Dysfunctional uterine bleeding Flashcards
Define dysfunctional uterine bleeding.
Describes menorrhagia in the absence of underlying pathology
Define abnormal uterine bleeding.
Used to describe any symptomatic variation from normal menstruation in terms of regularity, frequency, volume, or duration. It also includes inter-menstrual bleeding (IMB)
How common is abnormal menstrual bleeding?
AUB and heavy menstrual bleeding affect 14-25% of women of reproductive age
AUB is the 4th most common reason for referral to gynaecology in UK
When is AUB most common?
Variation in menstrual flow and cycle length are common at the extremes of reproductive age (during early teenage years and preceding menopause).
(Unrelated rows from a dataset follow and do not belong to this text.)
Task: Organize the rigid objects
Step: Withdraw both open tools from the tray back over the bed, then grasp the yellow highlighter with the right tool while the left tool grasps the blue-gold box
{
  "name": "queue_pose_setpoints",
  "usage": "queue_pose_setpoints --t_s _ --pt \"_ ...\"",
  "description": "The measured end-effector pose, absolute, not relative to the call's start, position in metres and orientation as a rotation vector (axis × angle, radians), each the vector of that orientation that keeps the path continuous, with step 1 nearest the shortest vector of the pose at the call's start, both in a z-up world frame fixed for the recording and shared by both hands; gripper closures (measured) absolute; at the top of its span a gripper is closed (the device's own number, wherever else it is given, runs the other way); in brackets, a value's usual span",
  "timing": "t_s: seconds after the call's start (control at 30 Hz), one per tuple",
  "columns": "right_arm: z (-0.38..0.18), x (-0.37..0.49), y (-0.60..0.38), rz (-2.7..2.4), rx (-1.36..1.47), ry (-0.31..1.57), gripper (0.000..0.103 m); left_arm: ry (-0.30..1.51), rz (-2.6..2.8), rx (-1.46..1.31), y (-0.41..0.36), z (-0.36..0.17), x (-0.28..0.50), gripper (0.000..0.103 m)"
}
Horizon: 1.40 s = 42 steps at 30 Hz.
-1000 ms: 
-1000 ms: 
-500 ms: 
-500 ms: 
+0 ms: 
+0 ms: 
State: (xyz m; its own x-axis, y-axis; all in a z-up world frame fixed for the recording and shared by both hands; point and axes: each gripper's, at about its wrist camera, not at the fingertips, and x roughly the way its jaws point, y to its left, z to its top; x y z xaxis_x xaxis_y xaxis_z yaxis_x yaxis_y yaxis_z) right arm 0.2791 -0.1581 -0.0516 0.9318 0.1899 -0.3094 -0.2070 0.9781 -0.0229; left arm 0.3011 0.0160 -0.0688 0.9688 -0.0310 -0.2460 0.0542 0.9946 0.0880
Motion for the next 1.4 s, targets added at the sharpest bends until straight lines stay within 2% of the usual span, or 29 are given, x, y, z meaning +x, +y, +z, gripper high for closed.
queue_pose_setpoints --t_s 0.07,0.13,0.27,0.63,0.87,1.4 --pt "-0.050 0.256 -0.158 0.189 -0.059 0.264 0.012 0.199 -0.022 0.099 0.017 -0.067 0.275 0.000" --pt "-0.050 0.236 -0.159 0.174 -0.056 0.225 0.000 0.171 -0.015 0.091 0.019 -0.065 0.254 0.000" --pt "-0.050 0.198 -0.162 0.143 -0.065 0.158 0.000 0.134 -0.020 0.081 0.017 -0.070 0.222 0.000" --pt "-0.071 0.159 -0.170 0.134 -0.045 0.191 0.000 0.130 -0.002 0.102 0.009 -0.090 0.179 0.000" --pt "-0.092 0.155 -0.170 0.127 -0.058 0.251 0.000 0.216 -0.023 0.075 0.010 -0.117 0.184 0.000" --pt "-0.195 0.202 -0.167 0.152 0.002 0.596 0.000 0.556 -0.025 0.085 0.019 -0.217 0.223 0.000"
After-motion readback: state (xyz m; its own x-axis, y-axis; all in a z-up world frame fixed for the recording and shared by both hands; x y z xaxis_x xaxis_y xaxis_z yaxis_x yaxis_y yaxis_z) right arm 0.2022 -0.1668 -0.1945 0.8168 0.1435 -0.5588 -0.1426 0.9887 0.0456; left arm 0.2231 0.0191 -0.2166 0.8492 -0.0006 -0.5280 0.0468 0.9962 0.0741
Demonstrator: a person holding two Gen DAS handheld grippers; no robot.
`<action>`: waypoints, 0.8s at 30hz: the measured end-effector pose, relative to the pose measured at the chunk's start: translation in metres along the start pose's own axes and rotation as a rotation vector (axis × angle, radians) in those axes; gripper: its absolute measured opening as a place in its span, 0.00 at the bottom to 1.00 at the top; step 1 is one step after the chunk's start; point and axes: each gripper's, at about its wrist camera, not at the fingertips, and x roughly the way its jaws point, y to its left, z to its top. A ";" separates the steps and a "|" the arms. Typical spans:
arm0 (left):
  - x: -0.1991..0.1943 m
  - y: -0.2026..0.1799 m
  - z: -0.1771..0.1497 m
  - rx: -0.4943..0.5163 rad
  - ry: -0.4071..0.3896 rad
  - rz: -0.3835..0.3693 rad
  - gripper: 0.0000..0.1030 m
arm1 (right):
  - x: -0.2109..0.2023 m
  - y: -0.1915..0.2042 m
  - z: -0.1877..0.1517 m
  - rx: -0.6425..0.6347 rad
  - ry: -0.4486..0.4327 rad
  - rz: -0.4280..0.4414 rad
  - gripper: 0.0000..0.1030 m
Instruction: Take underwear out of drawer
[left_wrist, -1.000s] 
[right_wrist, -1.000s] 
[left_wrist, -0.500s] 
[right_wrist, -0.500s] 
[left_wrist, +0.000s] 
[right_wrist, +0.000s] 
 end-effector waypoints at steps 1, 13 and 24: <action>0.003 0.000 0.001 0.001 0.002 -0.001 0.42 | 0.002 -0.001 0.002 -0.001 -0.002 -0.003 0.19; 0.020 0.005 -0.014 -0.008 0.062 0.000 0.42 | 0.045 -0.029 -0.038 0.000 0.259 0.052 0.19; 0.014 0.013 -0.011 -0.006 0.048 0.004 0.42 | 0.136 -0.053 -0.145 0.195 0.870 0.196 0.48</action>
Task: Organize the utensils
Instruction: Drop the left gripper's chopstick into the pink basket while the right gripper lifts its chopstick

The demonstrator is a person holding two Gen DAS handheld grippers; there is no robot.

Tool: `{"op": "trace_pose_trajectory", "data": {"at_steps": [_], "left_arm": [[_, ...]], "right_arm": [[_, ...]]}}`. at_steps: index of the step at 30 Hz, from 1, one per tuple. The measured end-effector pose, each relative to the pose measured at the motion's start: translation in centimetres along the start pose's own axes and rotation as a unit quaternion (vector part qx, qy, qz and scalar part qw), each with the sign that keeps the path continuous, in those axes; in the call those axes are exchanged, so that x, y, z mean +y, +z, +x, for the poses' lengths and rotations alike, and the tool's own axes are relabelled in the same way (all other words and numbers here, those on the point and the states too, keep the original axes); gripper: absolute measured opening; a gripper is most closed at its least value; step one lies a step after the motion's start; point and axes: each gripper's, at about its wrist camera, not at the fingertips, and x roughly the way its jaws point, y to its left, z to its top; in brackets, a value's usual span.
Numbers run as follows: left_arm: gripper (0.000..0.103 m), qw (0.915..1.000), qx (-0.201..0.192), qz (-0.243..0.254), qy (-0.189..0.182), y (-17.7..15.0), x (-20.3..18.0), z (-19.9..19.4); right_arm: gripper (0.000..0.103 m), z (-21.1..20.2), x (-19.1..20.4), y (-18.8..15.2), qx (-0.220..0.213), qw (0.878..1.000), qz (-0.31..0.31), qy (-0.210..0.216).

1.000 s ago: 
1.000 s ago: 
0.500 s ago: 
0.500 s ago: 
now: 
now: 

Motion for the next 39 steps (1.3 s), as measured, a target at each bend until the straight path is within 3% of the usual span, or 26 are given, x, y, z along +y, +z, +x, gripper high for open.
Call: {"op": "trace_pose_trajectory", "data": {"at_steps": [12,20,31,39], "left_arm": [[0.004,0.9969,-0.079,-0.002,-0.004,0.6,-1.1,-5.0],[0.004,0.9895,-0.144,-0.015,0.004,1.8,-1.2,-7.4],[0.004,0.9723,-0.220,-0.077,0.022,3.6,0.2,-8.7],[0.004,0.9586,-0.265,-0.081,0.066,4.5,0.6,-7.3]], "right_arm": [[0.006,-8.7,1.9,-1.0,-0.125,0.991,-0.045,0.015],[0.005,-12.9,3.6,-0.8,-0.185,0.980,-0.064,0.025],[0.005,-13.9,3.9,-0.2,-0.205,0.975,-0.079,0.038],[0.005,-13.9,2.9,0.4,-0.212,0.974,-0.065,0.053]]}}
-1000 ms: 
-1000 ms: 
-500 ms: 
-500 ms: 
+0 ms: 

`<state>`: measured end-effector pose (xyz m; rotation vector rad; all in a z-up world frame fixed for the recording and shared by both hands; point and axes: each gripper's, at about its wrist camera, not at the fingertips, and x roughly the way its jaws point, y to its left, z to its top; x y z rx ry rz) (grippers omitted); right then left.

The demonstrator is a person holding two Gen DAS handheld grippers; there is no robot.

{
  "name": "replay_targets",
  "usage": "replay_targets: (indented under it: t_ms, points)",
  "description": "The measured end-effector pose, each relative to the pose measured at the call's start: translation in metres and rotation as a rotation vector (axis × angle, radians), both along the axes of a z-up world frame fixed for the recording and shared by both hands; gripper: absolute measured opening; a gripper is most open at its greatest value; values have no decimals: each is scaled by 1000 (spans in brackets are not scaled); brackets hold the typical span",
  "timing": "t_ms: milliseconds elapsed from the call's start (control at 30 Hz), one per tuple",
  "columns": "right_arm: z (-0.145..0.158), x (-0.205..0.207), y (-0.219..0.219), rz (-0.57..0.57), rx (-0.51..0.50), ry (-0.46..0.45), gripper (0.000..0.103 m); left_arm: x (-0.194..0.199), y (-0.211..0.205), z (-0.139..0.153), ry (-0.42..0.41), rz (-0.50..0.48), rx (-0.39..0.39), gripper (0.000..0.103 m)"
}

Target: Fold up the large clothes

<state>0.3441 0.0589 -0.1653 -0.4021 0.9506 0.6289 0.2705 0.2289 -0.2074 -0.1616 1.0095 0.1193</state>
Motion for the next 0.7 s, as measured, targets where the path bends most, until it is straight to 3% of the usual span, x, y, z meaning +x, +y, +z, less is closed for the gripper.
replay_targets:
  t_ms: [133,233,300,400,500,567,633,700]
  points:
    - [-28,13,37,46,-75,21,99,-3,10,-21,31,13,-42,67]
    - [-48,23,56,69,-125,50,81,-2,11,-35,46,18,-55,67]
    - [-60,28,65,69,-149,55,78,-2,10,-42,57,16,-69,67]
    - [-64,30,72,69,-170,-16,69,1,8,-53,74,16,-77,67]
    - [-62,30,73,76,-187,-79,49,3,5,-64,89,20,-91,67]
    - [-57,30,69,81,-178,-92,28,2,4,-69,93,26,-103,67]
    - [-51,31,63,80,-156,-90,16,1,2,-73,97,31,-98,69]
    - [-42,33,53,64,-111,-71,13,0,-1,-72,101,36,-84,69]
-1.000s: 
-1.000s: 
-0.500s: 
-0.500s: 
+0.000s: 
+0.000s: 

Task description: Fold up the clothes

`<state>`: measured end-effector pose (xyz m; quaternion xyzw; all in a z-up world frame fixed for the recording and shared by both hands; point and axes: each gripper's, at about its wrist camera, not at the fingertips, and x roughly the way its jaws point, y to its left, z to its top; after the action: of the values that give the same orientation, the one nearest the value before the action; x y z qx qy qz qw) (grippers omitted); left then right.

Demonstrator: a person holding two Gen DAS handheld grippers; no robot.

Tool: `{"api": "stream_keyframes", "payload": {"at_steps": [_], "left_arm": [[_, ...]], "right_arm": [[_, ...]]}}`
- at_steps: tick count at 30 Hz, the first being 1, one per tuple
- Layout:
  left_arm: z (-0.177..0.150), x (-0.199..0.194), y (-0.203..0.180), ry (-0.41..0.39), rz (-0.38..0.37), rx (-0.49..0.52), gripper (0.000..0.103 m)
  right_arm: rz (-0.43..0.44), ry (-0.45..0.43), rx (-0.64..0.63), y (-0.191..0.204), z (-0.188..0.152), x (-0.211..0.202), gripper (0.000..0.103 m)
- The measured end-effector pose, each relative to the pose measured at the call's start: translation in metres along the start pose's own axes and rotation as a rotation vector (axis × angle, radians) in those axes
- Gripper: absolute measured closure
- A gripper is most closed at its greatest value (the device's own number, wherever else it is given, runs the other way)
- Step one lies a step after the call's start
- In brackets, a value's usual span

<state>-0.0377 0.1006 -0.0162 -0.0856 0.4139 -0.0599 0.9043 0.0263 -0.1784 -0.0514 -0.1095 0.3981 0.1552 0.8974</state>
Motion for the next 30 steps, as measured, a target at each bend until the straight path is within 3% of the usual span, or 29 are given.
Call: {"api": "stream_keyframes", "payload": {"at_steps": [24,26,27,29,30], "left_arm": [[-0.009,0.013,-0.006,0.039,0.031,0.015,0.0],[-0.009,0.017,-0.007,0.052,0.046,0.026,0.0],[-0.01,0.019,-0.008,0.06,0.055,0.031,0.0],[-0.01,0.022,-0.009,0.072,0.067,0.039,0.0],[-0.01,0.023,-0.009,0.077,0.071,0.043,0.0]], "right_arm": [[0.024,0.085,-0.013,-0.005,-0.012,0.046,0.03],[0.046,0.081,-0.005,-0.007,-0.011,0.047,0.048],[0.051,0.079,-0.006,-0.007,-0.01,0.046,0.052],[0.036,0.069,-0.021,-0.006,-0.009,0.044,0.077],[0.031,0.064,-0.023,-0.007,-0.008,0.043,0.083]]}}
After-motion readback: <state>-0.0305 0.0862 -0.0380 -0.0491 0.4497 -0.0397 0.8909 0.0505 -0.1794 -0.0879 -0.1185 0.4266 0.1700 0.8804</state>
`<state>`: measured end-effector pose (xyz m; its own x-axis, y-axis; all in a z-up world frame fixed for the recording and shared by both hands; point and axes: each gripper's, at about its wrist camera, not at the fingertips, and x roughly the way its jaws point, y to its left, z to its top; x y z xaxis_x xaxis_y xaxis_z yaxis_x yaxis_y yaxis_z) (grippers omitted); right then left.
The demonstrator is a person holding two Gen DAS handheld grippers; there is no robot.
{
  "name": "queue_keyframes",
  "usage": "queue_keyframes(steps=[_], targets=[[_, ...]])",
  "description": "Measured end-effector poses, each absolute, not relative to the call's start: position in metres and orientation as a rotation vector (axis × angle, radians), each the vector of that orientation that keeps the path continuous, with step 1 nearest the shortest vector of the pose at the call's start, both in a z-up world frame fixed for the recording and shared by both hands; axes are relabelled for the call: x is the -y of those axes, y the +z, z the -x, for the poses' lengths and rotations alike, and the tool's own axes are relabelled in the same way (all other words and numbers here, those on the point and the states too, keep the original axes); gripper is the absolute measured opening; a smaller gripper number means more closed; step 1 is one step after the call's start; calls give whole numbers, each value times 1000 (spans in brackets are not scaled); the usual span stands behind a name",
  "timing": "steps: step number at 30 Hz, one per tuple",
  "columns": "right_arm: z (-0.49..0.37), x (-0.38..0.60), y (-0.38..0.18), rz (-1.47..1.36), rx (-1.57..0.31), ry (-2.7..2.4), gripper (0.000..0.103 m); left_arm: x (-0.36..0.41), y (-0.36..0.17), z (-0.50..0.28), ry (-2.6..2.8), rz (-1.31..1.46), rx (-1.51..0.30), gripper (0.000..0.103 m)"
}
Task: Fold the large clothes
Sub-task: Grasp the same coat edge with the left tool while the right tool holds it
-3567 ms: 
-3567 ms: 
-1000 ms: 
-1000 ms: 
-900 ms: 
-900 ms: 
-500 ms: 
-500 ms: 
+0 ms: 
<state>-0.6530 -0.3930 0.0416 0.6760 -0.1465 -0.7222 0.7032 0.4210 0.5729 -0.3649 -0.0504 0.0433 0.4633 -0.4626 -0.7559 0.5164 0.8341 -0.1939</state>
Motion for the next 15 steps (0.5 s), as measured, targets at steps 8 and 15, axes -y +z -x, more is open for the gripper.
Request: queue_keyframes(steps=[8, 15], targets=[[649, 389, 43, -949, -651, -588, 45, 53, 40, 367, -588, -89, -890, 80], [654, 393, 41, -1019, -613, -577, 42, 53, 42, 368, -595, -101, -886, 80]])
What are the causes of AUB?(!)
PALM-COEIN acronym:
- Polyp
- Adenomyosis
- Leiomyoma
- Malignancy and hyperplasia
- Coagulopathy
- Ovulatory dysfunction
- Endometrial
- Iatrogenic
- Not otherwise classified
What is the pathophysiology of AUB (briefly)?
For normal menstruation to occur, a series of complex orchestrated interactions between endocrine, paracrine, haemostatic factors on the endometrium must occur.
What is the definition of heavy menstrual bleeding?
Excessive menstrual blood loss that interferes with the physical, social, emotional, and/or material quality of life
No quantification in definition.
Describe the follicular and luteal phases of the menstrual cycle.
Rise in oestrogen –> negative feedback to FSH + surge in LH,–> triggering ovulation.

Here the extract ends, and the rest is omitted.